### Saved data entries

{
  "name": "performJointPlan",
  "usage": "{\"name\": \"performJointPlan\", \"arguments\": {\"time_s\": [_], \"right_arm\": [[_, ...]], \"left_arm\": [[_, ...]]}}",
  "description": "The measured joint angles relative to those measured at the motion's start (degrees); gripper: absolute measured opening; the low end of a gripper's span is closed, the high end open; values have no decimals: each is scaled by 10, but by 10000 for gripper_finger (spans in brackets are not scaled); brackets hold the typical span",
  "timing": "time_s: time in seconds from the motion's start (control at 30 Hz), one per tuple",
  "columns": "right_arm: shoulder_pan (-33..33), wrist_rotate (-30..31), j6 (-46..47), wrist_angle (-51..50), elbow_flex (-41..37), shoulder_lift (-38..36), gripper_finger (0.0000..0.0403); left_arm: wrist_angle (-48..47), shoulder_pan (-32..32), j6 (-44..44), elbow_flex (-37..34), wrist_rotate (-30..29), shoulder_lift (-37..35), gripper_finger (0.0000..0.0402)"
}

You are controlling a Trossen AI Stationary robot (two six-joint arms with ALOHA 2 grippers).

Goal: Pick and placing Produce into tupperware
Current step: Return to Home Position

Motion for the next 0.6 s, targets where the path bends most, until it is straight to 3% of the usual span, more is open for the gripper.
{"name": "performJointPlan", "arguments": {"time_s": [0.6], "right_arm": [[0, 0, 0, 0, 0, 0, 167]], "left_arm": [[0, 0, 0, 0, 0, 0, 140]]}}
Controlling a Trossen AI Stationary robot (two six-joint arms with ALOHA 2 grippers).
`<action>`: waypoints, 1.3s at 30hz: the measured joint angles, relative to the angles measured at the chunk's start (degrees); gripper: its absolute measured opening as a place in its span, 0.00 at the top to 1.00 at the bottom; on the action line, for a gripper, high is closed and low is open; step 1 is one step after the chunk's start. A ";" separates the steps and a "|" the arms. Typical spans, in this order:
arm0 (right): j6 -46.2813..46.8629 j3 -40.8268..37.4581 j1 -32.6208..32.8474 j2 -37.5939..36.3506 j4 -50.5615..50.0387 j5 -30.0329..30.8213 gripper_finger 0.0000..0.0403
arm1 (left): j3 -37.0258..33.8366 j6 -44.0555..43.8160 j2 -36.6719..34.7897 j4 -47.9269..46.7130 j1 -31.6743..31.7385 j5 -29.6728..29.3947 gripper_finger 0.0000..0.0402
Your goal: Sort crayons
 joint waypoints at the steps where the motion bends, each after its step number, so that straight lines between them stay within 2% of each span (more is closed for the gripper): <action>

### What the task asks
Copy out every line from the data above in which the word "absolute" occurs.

### Completed task
  "description": "The measured joint angles relative to those measured at the motion's start (degrees); gripper: absolute measured opening; the low end of a gripper's span is closed, the high end open; values have no decimals: each is scaled by 10, but by 10000 for gripper_finger (spans in brackets are not scaled); brackets hold the typical span",
`<action>`: waypoints, 1.3s at 30hz: the measured joint angles, relative to the angles measured at the chunk's start (degrees); gripper: its absolute measured opening as a place in its span, 0.00 at the top to 1.00 at the bottom; on the action line, for a gripper, high is closed and low is open; step 1 is one step after the chunk's start. A ";" separates the steps and a "|" the arms. Typical spans, in this order:

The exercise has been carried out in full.